Referring to the use of language in analysing the rise of militancy, Shaikha Mouza highlighted a blatant discrepancy.
“The word ‘medieval’ is appearing more and more to describe the actions of radicals. But why do we insinuate that somehow those who are perpetuating certain acts of violence do not belong to our age?
That somehow they are not ‘modern’? It is a naive refusal to accept our collective responsibility. Daesh is as modern as Guantanamo and Abu Ghraib. They are all products of our age,” she said.
One of the most influential and high-profile women in the Arab world, Shaikha Mouza gave fresh examples of the double standards contributing to the dehumanisation of Muslims.

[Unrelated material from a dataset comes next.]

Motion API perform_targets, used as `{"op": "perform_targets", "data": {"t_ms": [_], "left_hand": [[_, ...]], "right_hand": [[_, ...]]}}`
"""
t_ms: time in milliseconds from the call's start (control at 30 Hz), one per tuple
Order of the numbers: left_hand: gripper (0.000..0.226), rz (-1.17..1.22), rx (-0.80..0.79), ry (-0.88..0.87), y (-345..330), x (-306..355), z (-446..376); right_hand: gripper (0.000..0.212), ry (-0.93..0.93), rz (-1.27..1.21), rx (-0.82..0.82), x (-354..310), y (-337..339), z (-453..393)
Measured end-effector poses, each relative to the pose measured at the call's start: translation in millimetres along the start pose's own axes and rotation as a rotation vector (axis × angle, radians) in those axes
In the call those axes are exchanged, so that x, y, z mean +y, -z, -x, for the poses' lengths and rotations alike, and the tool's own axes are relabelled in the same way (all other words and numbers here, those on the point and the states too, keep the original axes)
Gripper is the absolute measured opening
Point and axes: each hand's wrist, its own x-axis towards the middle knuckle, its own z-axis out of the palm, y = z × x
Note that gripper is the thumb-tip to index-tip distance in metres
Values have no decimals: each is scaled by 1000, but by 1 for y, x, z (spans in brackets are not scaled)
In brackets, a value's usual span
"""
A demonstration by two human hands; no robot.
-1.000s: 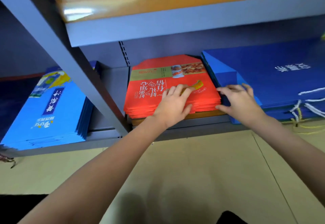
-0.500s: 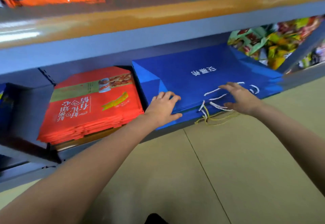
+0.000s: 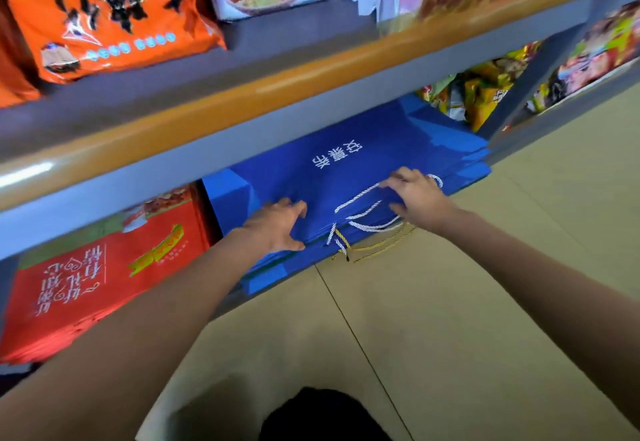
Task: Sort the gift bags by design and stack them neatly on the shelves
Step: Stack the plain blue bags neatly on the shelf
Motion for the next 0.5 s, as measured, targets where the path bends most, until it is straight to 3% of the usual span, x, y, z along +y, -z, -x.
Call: {"op": "perform_targets", "data": {"t_ms": [233, 367, 433, 500], "left_hand": [[46, -30, -25, -84, 7, -6, -18], [36, -65, 70, -131, 11, -9, -16], [37, -82, 179, -73, 5, -7, -13], [41, -119, 267, -34, -1, -5, -14]], "right_hand": [[32, -107, -301, 107, -11, -33, 14], [20, -171, -346, 321, -28, -25, 17], [26, -206, -483, 419, -52, -27, 22], [36, -194, -483, 409, -74, -39, 18]]}}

“Why is it that world leaders gathered to march in defence of Charlie Hebdo, while the Chapel Hill murders were shrugged off as a parking dispute?” she asked, referring to the fatal shooting of three Muslim students, Deah Barakat, Yusr Mohammad Abu Salha, and her sister Razan Mohammad Abu Salhaby, by their neighbour in North Carolina in February.
“At the same time we are confronted with double standards. Why is it that apologies are offered when Europeans are mistakenly killed by drones, but only silence follows when innocent Yemeni and Muslim children and civilians are killed by the same drones?
Why do Muslim lives seem to matter less than the lives of others? If they matter at all. I believe this dehumanisation is cultivated through a process of Muslim-phobia.”
However, Shaikha Mouza’s diagnosis was not directed only toward the growth of Muslim-phobia in Europe but also toward Muslim countries that practice a type of “Islamophobia from within” by creating fear and suspicion of all things Islamic; in order “to solidify the existing grip on power.”
She connected this “Islamophobia from within” to the vestiges of colonisation and the suppression of the Arab spring.